Third, export market expansion. Airborne EW platforms face strict export controls tied to aircraft platforms (e.g., F/A-18 variants). Surface-mounted systems on ground vehicles or patrol vessels carry a lower export threshold in many cases, opening allied markets — particularly NATO partners currently expanding ground force EW capabilities in response to lessons from Ukraine, where Russian EW systems have degraded Ukrainian drone and communications operations significantly.
Who Is Affected
| Competitor | Primary EW Domain | Exposure to RSEAS |
|---|---|---|
| L3Harris Technologies | Airborne, ground EW (MFEW-Air Large) | HIGH — direct competition for Army/Navy surface EW contracts |
| Northrop Grumman | Airborne EW (Integrated Defensive EW System) | MODERATE — less surface-focused but competes on naval platforms |
| Leonardo DRS | Ground vehicle EW integration | HIGH — RSEAS targets the same UGV integration market |
| BAE Systems | Airborne and naval EW (EWPDS) | MODERATE — naval overlap, particularly on USV platforms |
| Lockheed Martin | Integrated EW (SEWIP Block 3 competitor) | LOW-MODERATE — primarily naval, different frequency emphasis |
L3Harris faces the most direct pressure. Its MFEW-Air Large program and ground EW portfolio compete for the same Army modernization dollars. RTX entering with an AESA-based architecture derived from a Navy-funded program gives it a credibility argument L3Harris will need to counter with cost and integration maturity.
Leonardo DRS, which has built a position in ground vehicle EW integration for U.S. Army platforms, faces displacement risk if RSEAS achieves competitive pricing and platform certifications.
What to Watch
- Q1–Q2 2026: Watch for U.S. Army MFEW or Navy SEWIP program announcements that reference RSEAS as a competing or selected solution. Any contract award above $50 million would confirm RSEAS has cleared the prototype threshold.
- Q3 2026: RTX's next earnings call should quantify Raytheon segment EW backlog growth. A meaningful increase (>5% YoY in EW-specific awards) would validate the cross-domain strategy.
- 2026 AUSA and Sea-Air-Space exhibitions: Physical demonstrations of RSEAS on UGV or USV platforms would signal transition from PROTOTYPE to LIMITED deployment status.
- Export notifications: Monitor Defense Security Cooperation Agency (DSCA) notifications for surface EW systems to NATO partners — Germany, Poland, and the Netherlands are the most likely early customers given current force modernization budgets.

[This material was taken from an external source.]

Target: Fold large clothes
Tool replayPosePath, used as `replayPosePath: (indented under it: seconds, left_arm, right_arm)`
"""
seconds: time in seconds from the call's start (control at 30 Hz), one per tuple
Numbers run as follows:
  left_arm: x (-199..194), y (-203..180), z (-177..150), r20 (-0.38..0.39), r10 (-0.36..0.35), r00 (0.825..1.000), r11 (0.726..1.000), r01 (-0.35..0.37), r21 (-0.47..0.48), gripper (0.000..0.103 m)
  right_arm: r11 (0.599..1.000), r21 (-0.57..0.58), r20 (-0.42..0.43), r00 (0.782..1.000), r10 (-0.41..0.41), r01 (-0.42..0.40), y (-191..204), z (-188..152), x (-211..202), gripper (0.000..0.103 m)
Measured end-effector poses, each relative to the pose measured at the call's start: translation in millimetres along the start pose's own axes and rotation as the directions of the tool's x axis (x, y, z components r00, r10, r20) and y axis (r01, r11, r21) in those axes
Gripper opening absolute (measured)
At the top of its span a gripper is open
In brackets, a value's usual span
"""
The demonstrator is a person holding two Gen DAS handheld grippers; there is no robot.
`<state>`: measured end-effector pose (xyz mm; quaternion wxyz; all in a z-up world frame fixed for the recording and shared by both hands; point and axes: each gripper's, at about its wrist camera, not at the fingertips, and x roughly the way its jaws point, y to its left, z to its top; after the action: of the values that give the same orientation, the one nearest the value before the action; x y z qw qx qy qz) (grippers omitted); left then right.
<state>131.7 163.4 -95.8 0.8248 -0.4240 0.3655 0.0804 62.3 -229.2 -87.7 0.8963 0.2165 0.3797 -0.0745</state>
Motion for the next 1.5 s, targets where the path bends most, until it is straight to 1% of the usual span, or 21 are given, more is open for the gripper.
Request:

- Shield AI integration timeline: If RTX announces Hivemind or ViDAR integration with RSEAS-equipped unmanned platforms within 18 months, the cross-domain autonomous EW stack thesis moves from LOW CONFIDENCE to MODERATE CONFIDENCE.
Database Context
RTX's $251 billion backlog and $80.7 billion in 2024 revenue give it financial capacity to self-fund RSEAS development without immediate contract support — a structural advantage over smaller EW specialists. The NGJ-MB's AESA foundation also connects to RTX's PhantomStrike radar (LIMITED, selected for Air Force autonomous fighters) and LTAMDS ($1.7 billion, 9 radars), suggesting a coherent sensor-and-jamming architecture being built across domains. The pattern across RTX's 2024–2025 product activity is consistent: take proven hardware architectures, adapt them for unmanned platforms, and integrate AI-enabled autonomy software — either proprietary or through partnerships. RSEAS fits this template precisely.